Items from a data source:
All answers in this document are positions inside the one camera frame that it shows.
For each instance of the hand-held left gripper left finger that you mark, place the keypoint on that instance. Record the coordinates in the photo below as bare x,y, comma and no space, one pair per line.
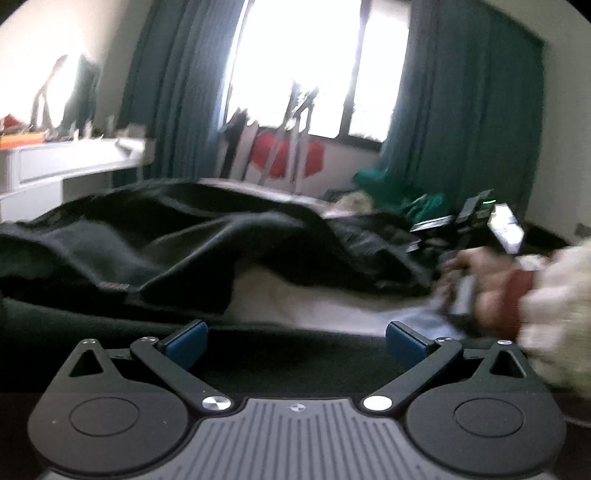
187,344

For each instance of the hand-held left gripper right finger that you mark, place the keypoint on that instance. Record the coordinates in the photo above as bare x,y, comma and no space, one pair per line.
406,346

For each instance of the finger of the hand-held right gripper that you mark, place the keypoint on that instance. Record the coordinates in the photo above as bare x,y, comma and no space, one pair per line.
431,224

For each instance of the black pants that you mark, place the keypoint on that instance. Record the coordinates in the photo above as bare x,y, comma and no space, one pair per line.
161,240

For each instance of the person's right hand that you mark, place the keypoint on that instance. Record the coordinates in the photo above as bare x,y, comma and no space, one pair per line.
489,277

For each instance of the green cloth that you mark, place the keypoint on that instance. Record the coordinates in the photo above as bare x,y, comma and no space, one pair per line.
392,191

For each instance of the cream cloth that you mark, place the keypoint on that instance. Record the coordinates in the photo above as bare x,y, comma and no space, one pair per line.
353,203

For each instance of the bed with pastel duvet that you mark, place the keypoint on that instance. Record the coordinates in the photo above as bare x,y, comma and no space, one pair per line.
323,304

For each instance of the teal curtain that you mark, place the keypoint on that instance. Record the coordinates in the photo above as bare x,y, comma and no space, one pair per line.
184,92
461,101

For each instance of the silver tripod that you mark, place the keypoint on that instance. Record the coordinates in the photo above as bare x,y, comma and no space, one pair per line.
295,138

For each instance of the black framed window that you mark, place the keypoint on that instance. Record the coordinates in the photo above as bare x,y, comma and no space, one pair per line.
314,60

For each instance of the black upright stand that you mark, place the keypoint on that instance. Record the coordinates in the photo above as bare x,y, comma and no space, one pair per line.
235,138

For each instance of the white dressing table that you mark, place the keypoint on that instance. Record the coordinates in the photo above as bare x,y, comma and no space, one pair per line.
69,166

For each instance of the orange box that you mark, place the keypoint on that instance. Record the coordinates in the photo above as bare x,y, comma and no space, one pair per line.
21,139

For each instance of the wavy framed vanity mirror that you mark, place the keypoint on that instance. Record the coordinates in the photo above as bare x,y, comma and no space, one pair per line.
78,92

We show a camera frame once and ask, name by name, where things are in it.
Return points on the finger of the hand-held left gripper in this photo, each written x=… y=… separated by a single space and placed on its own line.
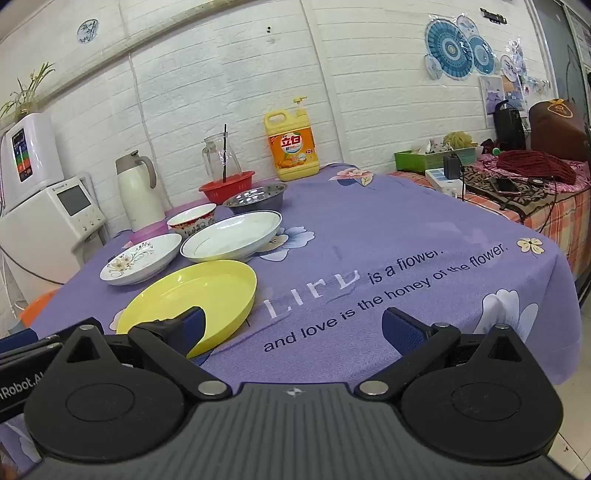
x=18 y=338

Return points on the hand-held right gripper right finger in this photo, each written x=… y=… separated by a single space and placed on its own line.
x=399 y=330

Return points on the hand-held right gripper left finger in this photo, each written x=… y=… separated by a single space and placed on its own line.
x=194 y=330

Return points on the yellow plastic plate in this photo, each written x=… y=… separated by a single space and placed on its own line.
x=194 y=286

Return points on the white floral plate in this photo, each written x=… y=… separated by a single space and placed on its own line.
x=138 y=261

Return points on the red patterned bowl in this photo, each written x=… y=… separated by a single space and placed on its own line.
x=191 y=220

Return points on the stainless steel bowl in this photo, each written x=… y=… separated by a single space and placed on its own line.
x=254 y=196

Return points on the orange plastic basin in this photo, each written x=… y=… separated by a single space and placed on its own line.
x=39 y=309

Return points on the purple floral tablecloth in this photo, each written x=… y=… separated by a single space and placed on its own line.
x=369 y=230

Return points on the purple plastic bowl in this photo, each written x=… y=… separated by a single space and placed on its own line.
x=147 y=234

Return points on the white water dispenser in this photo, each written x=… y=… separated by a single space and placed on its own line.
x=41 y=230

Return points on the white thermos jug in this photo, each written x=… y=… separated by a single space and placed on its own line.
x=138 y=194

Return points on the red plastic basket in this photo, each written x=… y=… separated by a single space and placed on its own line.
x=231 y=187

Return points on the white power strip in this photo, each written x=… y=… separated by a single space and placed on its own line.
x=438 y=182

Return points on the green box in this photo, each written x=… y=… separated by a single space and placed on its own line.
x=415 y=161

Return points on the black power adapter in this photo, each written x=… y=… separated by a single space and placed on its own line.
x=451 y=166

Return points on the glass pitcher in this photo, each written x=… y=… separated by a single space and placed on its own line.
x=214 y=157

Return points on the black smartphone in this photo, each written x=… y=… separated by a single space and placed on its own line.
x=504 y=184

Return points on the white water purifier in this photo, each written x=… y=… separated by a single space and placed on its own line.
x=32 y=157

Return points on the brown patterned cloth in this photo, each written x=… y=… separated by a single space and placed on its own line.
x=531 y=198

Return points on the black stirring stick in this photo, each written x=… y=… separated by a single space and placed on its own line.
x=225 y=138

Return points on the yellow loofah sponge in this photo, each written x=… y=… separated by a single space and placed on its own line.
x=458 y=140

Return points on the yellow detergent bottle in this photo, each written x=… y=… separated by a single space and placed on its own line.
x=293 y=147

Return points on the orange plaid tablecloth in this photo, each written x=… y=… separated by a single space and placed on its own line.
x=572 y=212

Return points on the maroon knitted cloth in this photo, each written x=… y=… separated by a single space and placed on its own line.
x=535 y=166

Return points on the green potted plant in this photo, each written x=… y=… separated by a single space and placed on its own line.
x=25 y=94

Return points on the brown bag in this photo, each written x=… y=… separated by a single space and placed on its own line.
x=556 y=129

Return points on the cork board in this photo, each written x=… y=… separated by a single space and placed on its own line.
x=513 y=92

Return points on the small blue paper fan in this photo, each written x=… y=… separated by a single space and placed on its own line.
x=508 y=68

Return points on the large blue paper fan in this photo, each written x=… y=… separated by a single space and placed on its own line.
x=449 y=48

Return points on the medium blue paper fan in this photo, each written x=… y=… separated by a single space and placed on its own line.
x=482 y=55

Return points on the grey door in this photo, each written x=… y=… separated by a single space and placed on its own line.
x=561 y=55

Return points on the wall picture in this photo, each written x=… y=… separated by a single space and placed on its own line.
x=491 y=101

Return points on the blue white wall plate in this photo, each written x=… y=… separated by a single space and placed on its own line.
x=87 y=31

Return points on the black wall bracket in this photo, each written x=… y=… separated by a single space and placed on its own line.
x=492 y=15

**Problem requirements**
The answer must consist of every line from the data that holds the string "camera".

**Your solution**
All answers in this document are positions inside the one camera frame that it shows.
We show a camera frame once and ask, name by name, where things are in it.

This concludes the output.